How to Make Privacy Glass

Privacy glass is ideal for the bathroom, front door and other locations in the home that need shielding from the public's prying eyes. Replacing a window with actual frosted or textured privacy glass can be expensive and labor-intensive. But fortunately, there's a much easier and less expensive method to create privacy glass; a method that doesn't involve replacing entire panes of glass.

  1. Begin by measuring the window that will be outfitted with privacy glass. This measurement will be vital to have on hand for step 2.

  2. Next, purchase a decorative window film. A small selection of decorative window films can be purchased at home improvement stores like The Home Depot and Lowe's, but the selection is limited. For a wide array of window films --- including films that simulate stained glass, frosted glass, textured and etched glass --- visit an online window film retailer. (See Resources for additional information.) Before purchasing, be sure sure to note the dimensions of the window film; multiple sheets may need to be purchased, depending upon the size of the window.
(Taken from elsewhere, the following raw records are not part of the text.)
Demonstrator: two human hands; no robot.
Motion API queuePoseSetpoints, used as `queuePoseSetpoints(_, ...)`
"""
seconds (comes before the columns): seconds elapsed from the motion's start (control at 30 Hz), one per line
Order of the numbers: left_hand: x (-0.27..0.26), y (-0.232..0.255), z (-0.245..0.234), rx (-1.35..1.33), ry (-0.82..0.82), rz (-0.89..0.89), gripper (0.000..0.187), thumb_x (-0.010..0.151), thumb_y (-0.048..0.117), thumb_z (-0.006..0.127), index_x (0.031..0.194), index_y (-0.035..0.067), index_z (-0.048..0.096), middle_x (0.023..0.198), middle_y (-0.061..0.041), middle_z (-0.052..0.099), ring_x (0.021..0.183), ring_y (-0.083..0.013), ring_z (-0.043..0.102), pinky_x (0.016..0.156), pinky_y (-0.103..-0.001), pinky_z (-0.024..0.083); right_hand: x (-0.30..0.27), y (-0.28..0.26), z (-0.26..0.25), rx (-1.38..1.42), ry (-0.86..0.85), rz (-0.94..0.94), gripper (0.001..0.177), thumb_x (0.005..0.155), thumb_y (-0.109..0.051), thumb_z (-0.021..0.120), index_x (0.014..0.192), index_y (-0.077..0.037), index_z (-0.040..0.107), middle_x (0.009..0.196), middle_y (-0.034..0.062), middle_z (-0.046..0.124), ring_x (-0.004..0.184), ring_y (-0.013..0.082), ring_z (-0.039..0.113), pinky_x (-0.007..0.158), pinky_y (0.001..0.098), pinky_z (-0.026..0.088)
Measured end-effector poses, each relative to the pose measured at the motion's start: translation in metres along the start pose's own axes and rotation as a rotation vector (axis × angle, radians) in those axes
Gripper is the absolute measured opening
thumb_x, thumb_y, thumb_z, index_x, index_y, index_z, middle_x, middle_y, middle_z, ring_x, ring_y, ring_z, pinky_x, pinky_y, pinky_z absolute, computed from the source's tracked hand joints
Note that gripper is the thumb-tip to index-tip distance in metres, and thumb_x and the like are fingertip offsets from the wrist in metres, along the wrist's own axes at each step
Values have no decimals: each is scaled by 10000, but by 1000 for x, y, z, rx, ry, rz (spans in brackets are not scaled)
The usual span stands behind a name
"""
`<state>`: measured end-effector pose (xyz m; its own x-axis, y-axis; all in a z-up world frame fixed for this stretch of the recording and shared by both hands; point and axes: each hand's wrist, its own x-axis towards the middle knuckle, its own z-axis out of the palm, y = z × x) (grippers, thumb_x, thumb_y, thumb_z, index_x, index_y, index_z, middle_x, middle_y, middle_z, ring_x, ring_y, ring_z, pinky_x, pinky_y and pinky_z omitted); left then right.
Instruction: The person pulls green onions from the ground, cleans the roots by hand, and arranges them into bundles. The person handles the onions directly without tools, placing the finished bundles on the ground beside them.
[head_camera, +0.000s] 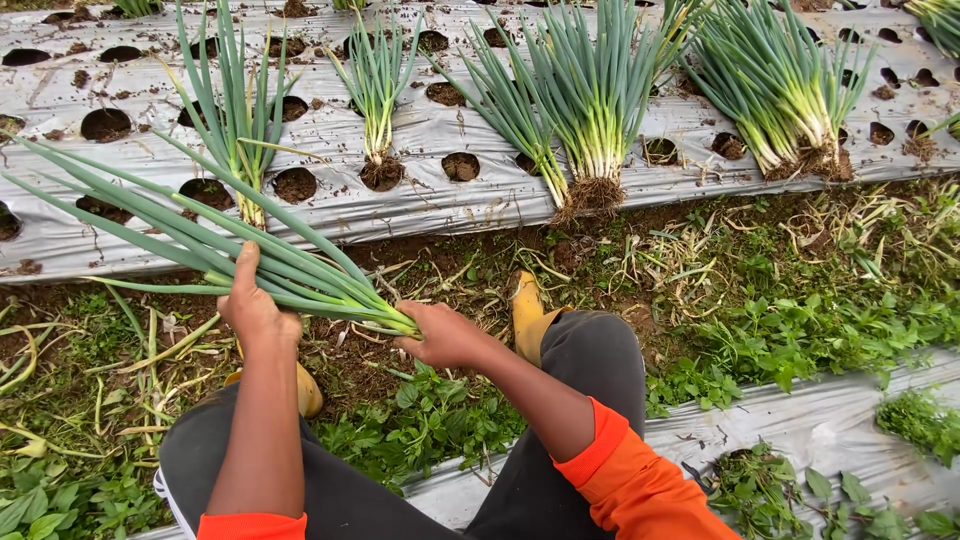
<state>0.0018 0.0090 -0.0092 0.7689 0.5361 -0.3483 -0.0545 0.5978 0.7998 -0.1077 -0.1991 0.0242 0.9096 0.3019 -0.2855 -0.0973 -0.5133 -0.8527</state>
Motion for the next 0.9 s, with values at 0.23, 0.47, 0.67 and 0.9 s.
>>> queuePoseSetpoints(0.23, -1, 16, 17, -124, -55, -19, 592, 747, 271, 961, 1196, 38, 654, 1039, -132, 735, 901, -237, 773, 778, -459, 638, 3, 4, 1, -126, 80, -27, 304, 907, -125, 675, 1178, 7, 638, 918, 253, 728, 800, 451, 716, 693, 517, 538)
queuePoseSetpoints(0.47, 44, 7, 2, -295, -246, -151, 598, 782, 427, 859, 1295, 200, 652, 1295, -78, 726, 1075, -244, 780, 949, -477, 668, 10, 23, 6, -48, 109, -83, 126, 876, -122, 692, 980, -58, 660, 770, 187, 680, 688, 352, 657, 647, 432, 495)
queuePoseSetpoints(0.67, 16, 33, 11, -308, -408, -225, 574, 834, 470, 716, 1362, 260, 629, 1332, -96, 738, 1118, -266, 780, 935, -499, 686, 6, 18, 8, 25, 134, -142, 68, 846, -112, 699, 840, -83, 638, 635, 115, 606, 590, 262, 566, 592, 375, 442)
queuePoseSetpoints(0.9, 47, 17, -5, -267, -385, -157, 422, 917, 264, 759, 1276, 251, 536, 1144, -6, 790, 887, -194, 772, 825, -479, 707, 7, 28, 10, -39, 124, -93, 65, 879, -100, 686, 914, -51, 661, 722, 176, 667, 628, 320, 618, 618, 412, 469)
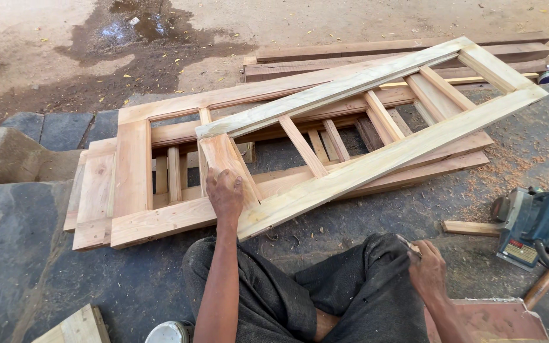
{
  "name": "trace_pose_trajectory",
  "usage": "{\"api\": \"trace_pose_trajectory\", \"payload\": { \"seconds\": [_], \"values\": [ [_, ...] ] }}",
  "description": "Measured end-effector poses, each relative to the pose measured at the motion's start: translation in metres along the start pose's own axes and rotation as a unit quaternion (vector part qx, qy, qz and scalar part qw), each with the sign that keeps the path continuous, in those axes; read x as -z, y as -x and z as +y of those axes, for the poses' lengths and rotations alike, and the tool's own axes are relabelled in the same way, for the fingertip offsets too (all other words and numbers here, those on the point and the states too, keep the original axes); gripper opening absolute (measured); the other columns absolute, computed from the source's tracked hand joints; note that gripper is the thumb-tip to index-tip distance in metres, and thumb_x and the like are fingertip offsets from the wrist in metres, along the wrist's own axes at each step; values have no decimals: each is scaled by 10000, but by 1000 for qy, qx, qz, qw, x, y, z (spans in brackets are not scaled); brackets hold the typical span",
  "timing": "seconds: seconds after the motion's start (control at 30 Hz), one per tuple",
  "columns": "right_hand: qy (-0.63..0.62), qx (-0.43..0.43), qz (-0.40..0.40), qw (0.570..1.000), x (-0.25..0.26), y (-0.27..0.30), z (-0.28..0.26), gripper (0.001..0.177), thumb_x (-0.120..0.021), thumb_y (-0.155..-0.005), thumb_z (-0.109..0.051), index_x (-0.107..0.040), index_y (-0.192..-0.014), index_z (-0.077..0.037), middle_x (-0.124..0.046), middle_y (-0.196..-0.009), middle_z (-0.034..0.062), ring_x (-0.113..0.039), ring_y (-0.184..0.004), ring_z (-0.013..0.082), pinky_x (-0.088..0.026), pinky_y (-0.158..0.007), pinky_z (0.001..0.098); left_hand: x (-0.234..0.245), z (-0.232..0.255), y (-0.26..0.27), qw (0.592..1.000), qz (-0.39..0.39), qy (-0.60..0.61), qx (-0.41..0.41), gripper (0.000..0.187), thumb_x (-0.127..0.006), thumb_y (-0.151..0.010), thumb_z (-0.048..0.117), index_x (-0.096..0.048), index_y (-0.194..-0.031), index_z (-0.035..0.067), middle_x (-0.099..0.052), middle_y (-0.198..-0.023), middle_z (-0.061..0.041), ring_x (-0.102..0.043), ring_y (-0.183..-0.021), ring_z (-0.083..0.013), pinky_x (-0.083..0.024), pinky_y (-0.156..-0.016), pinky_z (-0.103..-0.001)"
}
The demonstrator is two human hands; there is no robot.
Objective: The person sits on the ground and uses a sanding block to smooth the edges and surfaces of a wooden window frame. They repeatedly rub the sanding block along the frame's joints and rails, occasionally repositioning the frame to access different areas.
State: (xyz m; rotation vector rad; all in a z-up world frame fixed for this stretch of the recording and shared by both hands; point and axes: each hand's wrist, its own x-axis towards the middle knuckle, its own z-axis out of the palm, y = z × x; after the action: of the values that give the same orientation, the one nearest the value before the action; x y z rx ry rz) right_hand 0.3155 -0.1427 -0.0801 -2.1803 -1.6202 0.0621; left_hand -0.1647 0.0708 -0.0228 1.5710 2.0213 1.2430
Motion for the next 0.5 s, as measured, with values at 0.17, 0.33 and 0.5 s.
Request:
{"api": "trace_pose_trajectory", "payload": {
  "seconds": [0.17, 0.33, 0.5],
  "values": [
    [-15, -60, -136, 989, 6, 19, 3, 205, -635, -951, -149, -693, -1125, -55, -720, -1084, 88, -690, -971, 255, -622, -864, 402, 4, 6, -4, 999, -29, -3, 20, 474, -752, -910, 278, -630, -1308, 52, -307, -1573, -185, -310, -1458, -402, -324, -1182, -519],
    [-70, 4, 24, 997, 12, 12, -25, 240, -659, -889, -35, -652, -1114, 46, -677, -1083, 169, -668, -975, 349, -546, -837, 478, 6, 5, 0, 1000, -25, -3, 15, 469, -763, -900, 264, -637, -1299, 51, -310, -1580, -179, -321, -1456, -395, -333, -1186, -510],
    [-34, 30, 78, 996, 8, 6, -49, 131, -631, -905, 2, -673, -1028, -3, -662, -1042, 139, -636, -1043, 332, -532, -908, 457, 5, 6, -1, 1000, -20, -5, 11, 455, -757, -907, 267, -642, -1295, 58, -325, -1579, -171, -335, -1453, -387, -338, -1190, -501]
  ]
}}
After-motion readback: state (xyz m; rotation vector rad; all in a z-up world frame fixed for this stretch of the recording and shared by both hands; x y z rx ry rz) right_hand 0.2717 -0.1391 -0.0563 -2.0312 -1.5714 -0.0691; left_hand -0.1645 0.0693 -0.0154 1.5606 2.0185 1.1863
  3. Thoroughly wash the interior side of the window with glass cleaner before applying the window film. Wipe the window with a lint-free cloth.

  4. Pour water into a spray bottle and mist the entire window that requires privacy glass. The window film will be applied on the interior side of the window.

  5. Remove the packaging on the window film, which comes in a roll. Peel away the paper backing.

  6. Stick the window film onto the glass, which should be wet with water. The window film does not use adhesive; it's designed to stick to the glass.

  7. Use a squeegee to remove air bubbles situated between the film and the glass. The squeegee can also be used to press the window film into the edges and corners of the window.

  8. Step back and take a look at the window film to ensure it's not crooked and to check for any remaining air bubbles.

  9. Using a razor blade, slice away the excess window film at the point where the glass meets the window frame.


  • When cutting away the excess window film, cut against the glass. Cutting against the window frame can cause damage to the wood/vinyl.